(Beginning of Information given)

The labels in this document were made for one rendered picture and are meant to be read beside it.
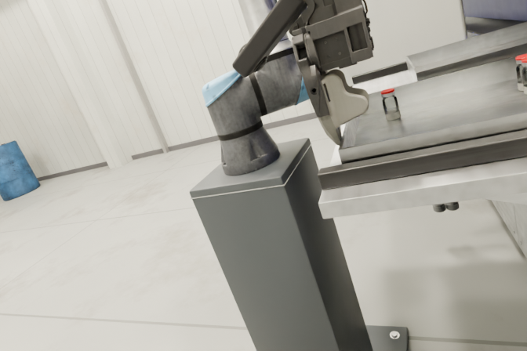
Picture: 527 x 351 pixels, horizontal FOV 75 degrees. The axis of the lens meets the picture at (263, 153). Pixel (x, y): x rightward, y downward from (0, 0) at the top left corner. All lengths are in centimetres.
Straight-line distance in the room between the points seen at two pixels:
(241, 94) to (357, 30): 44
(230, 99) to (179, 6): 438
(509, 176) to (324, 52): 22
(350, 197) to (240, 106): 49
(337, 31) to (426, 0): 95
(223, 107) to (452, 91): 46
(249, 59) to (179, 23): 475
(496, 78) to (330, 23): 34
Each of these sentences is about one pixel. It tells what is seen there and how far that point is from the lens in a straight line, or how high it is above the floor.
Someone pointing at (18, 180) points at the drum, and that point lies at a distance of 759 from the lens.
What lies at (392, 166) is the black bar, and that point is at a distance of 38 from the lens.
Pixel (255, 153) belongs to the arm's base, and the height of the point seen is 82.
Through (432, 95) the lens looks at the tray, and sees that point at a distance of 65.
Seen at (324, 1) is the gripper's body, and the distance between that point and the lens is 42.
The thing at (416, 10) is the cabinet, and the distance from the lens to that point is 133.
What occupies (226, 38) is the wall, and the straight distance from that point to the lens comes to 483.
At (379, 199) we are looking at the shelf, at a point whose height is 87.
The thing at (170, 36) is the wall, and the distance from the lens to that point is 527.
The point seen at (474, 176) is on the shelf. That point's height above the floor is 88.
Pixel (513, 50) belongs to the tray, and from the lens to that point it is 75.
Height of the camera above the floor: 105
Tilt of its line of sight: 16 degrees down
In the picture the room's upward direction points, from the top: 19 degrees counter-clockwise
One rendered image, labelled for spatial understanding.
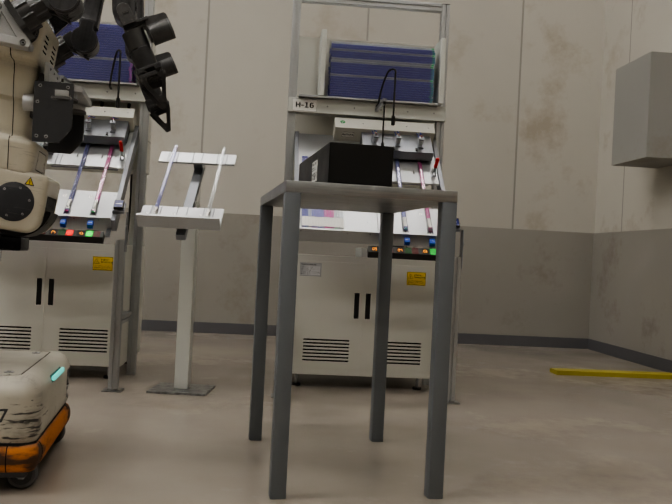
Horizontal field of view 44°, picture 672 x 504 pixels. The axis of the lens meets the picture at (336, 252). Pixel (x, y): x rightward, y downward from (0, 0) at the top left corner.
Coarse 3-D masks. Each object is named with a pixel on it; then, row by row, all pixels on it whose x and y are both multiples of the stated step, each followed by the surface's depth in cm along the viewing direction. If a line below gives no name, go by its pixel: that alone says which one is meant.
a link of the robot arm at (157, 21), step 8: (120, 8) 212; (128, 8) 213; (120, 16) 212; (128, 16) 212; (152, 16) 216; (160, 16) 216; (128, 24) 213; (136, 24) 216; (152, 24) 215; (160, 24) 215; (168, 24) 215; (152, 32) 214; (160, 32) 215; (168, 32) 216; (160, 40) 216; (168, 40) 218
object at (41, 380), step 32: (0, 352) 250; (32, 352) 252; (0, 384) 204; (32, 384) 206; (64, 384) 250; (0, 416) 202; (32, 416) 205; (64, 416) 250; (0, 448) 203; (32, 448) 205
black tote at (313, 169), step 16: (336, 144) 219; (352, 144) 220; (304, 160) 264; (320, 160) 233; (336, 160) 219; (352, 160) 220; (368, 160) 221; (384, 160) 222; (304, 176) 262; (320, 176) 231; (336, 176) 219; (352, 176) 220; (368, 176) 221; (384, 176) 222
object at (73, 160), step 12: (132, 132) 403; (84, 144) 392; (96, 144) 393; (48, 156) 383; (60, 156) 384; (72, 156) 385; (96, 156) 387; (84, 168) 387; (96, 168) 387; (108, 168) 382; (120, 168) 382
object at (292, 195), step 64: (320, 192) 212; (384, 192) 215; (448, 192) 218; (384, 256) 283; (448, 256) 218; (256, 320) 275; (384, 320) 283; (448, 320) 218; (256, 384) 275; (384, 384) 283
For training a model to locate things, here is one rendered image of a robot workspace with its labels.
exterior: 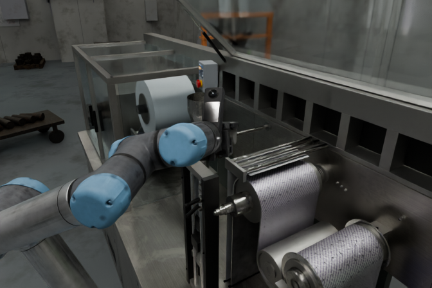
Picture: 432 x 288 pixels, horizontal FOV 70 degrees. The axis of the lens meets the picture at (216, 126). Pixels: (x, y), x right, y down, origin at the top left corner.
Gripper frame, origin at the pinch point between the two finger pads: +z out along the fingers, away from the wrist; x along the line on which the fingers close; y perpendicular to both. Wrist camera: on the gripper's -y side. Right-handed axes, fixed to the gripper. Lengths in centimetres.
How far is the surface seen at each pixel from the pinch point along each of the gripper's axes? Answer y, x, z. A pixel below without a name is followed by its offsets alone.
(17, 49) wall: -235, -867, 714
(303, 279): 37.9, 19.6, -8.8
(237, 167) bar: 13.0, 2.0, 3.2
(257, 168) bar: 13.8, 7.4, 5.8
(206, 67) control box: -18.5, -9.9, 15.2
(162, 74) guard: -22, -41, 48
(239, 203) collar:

(End of Information given)

[Exercise]
Go through the preceding material and copy each line that has the word "labels".

[Finished exercise]
The labels in this document were made for one rendered picture and are meant to be read beside it.
For training a model to locate things, here is one rendered image of a robot workspace with its labels.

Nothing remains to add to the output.